De son côté, Alfonso Bonafede, également député au Mouvement cinq étoiles a prévenu les autres partis : "Nous serons un pilier de la législature."

 

Le point sur la situation en Italie lundi à 7 heures du matin : 

 

 

- Au vu des premiers résultats partiels et des estimations fournies par les médias italiens, la coalition de droite et d'extrême droite formée par la Ligue du Nord de Matteo Salvini (16,7 %), Forza Italia de Sivlio Berlusconi (14 %) et le petit parti Fratelli d'Italia (Frères d'Italie, 4 %), obtient près de 37% des voix.

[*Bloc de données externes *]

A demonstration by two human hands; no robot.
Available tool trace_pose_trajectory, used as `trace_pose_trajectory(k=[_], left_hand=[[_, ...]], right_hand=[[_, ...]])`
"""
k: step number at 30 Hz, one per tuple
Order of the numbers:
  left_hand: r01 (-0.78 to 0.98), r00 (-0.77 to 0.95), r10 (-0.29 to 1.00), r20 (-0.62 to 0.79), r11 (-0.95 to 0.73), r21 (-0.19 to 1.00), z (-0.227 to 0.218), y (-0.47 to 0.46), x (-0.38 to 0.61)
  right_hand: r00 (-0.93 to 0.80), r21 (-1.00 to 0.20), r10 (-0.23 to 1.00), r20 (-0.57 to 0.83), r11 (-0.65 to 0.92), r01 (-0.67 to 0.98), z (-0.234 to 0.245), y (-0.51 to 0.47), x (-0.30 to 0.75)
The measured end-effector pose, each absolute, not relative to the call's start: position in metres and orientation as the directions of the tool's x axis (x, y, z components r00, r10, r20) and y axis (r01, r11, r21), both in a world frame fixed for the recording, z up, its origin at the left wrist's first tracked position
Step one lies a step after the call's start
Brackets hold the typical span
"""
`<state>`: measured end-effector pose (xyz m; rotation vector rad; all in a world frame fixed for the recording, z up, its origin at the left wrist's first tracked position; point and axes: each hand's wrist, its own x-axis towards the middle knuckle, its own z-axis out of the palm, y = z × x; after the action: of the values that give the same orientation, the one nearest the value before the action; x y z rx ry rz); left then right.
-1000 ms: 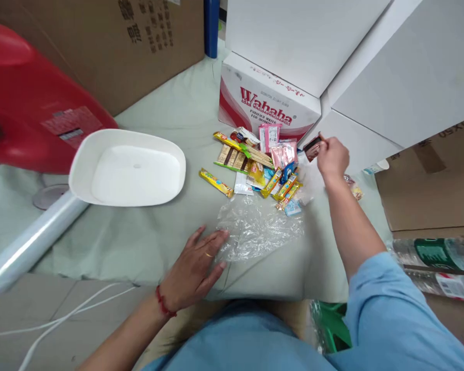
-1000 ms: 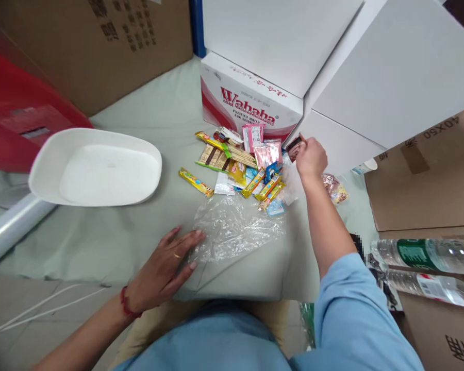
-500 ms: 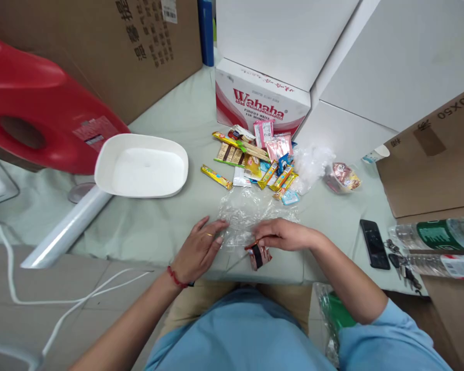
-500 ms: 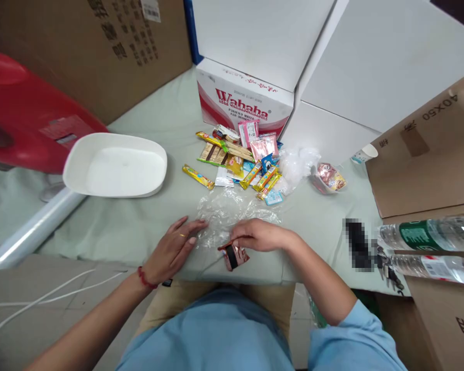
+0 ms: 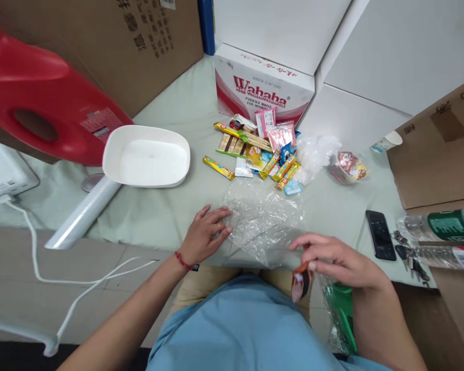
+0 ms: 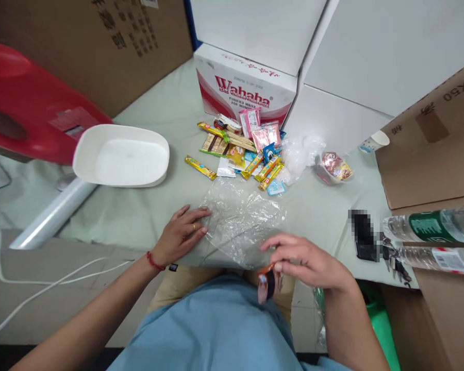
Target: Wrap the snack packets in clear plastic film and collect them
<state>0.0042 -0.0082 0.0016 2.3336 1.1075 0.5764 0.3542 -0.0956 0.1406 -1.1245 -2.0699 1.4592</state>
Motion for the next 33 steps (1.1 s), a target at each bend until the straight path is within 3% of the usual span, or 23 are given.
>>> trace_pose_trajectory(k=[2,4,11,14,18,21,27,30,33], left_hand=[[0.602,0.586,0.796,0.152,-0.554,0.575,0.003,-0.01,0.007],[0.623,0.581,0.8,0.149,-0.555,0.551,0.004,-0.014,0.011],[0.647,0.489,0.842,0.228,-0.525,0.552,0.0,-0.036,0.009],[0.631,0.528,0.827,0.193,-0.535,0.562,0.002,-0.039,0.005],[0.61,0.587,0.803,0.107,-0.525,0.594,0.01,-0.036,0.012],[0.621,0.542,0.835,0.096,-0.475,0.624,0.014,-0.033,0.021],[0.688,0.412,0.909,0.06,-0.353,0.634,0.007,-0.025,0.028],[0.711,0.443,0.896,0.026,-0.369,0.599,0.008,-0.022,0.025],[0.706,0.508,0.861,-0.006,-0.412,0.576,0.013,-0.022,0.02]], right_hand=[[-0.388,-0.931,0.919,-0.069,0.081,0.356,0.136,-0.088,0.352],[-0.16,-0.942,0.983,-0.09,-0.032,0.333,0.121,-0.075,0.345],[0.195,-0.87,0.947,-0.253,-0.311,0.382,0.05,-0.058,0.345],[0.296,-0.868,0.891,-0.345,-0.423,0.261,0.045,-0.074,0.354],[0.341,-0.879,0.823,-0.455,-0.476,-0.024,0.059,-0.086,0.346],[0.306,-0.875,0.822,-0.481,-0.47,-0.112,0.066,-0.081,0.326],[0.111,-0.854,0.847,-0.519,-0.519,-0.031,0.04,-0.074,0.286],[0.125,-0.865,0.865,-0.485,-0.496,0.076,0.027,-0.077,0.279],[0.178,-0.87,0.867,-0.466,-0.485,0.084,0.023,-0.079,0.276]])
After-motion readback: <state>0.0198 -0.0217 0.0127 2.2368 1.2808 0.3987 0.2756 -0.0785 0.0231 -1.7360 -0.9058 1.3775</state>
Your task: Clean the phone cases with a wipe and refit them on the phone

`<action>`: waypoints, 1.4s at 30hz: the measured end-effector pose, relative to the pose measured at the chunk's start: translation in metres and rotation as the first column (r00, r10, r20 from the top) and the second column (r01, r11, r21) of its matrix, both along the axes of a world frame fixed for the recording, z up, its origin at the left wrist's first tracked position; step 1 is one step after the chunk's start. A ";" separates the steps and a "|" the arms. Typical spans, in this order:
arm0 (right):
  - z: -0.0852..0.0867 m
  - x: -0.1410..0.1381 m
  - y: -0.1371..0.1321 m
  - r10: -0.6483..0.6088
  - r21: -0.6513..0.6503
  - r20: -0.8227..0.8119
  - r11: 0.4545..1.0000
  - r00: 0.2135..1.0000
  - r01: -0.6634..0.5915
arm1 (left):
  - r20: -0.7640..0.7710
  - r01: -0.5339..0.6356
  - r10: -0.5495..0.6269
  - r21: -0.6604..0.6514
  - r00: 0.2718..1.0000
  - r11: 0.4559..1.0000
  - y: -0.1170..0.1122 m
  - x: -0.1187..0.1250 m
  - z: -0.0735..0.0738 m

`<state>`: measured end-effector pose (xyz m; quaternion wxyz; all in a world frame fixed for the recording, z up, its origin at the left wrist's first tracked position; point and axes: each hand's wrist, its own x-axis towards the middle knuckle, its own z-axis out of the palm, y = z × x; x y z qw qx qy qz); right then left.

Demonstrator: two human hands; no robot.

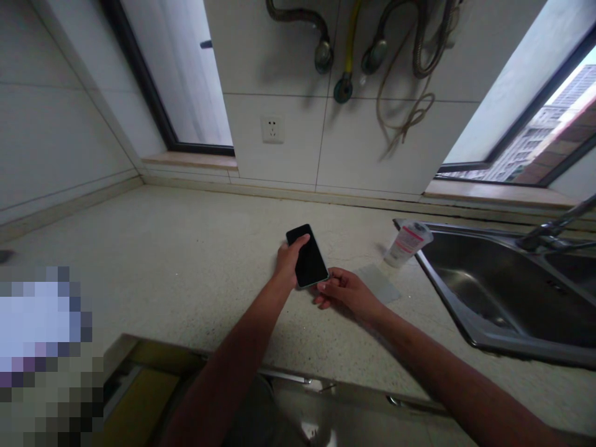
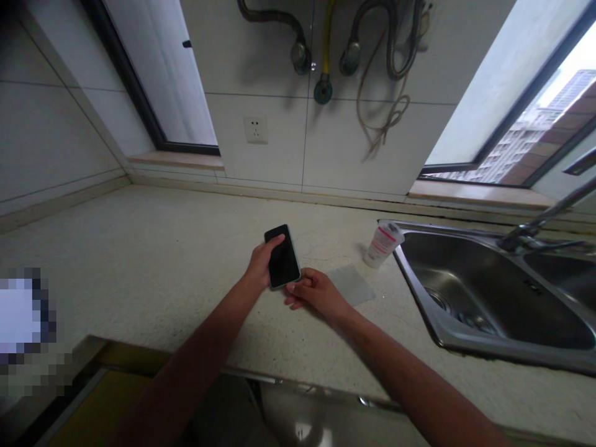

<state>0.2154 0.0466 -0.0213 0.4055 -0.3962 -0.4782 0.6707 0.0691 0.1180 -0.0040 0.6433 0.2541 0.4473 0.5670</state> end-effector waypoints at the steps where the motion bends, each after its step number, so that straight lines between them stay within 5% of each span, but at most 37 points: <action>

Cela ne lui permettrait donc pas d'avoir la majorité absolue au Parlement. 

 

- De son côté, le Mouvement cinq étoiles réalise un score historique avec près de 32 % des voix. 

 

- Le Parti démocrate (PD, centre gauche) de Matteo Renzi a de son côté confirmé dans les urnes le mauvais résultat anticipé par les sondages avec un score inférieur à 20%, selon ces estimations, soit moitié moins que celui obtenu aux élections européennes de 2014.

 

- A ce stade, la seule alliance qui disposerait de la majorité serait celle entre les partis antieuropéens du Mouvement cinq étoiles (M5S) et de la Ligue du Nord. Selon des projections réalisées au milieu de la nuit, La Ligue et le M5S auraient 355 sièges à la Chambre des députés (majorité 316) et 168 au Sénat (majorité 158).

 

- Si aucune majorité ne se dessine, le président de la République, Sergio Mattarella, devrait laisser en place le gouvernement actuel de Paolo Gentiloni (centre gauche), qui n'a pas besoin de demander la confiance du nouveau Parlement, pour gérer les affaires courantes. Le temps éventuellement de convoquer de nouvelles élections.